Search code examples
pythonpyparsing

Is there a way to get nested dictionary’s in pyparsing result?


I have the code here:

#parser.py
import pyparsing as pp

class parser:
    def __init__(self):
        self.integer = pp.Word(pp.nums).set_results_name('int')
        self.string1 = pp.QuotedString(quoteChar='"')
        self.string2 = pp.QuotedString(quoteChar="'")
        self.string = pp.Or([self.string1, self.string2]).set_results_name('str')
        self.object = pp.Or([self.string, self.integer])
        self.tuple = '(' + pp.delimited_list(self.object, delim=',') + ')'
        self.tuple = self.tuple.set_results_name('tuple')
        self.object = pp.Or([self.string, self.integer, self.tuple])

        self.varname = pp.Word(pp.alphas + "_").set_results_name('varname')
        self.let_ = pp.Keyword('let')
        self.const_ = pp.Keyword('const')
        self.var_ = pp.Keyword('var')
        self.set_ = pp.one_of(": =")
        self.variable = pp.Or([pp.Or([self.let_, self.const_, self.var_]) + self.varname + self.set_ + self.object,
                               self.varname + self.set_ + self.object])
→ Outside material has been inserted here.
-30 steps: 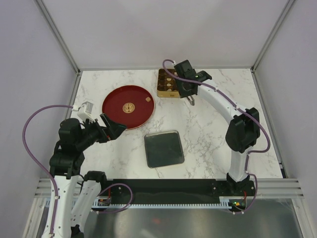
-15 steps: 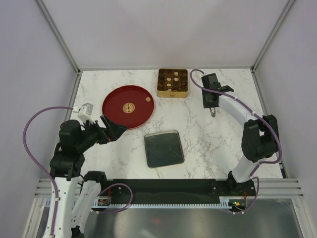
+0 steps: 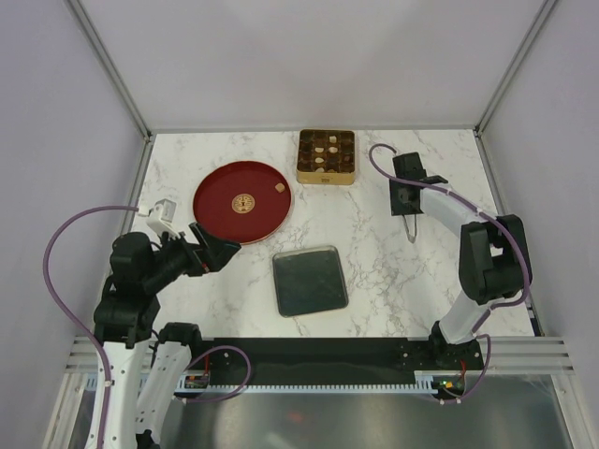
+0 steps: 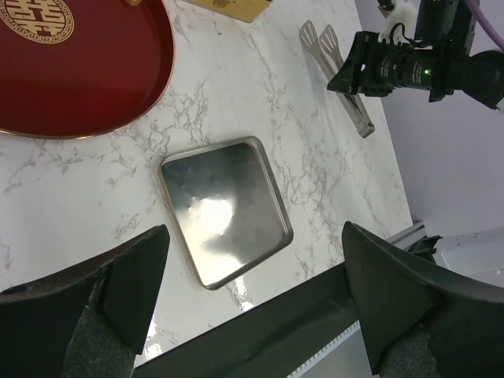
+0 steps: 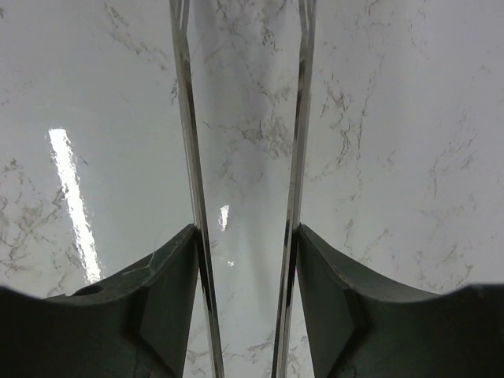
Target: Pack the chocolate
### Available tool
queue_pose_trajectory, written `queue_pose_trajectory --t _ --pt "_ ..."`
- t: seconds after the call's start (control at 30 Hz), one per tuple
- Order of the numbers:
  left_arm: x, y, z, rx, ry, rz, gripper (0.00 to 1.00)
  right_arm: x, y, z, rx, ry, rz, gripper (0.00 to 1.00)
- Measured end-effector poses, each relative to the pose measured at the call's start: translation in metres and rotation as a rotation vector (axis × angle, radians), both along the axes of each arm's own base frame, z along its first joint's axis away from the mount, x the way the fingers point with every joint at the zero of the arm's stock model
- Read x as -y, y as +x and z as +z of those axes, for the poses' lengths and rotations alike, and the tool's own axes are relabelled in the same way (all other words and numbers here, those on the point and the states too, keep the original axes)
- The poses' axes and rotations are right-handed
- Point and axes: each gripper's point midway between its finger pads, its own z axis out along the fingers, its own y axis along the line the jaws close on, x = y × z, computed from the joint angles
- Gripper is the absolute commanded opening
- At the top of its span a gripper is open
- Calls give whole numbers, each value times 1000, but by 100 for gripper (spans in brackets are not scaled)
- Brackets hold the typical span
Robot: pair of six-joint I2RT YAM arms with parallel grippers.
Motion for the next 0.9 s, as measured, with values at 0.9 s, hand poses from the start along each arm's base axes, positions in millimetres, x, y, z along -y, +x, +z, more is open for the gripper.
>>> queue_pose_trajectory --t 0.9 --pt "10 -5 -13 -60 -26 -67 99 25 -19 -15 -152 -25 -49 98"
    def parseVar(self, string):
        return self.variable.parse_string(string)
#main.py

from parser import parser
parse = parser()
print(parse.parseVar('hi = ("hi", 2)').as_dict())

And I get:

{"varname":"hi', 'str': 'hi',int:"2', "tuple': ['(", 'hi', '2', ')']}

(sorry for the “ and ‘ swapping - [EDIT]fixed these for you) But what I want to get is this:

{"varname": "hi", "tuple": {"str":"hi", "int":"2"}}

Is there anyway I could get this result?


Solution

  • You are really very very close with this. The only thing you need to do is to suppress the opening and closing parentheses from your parsed results.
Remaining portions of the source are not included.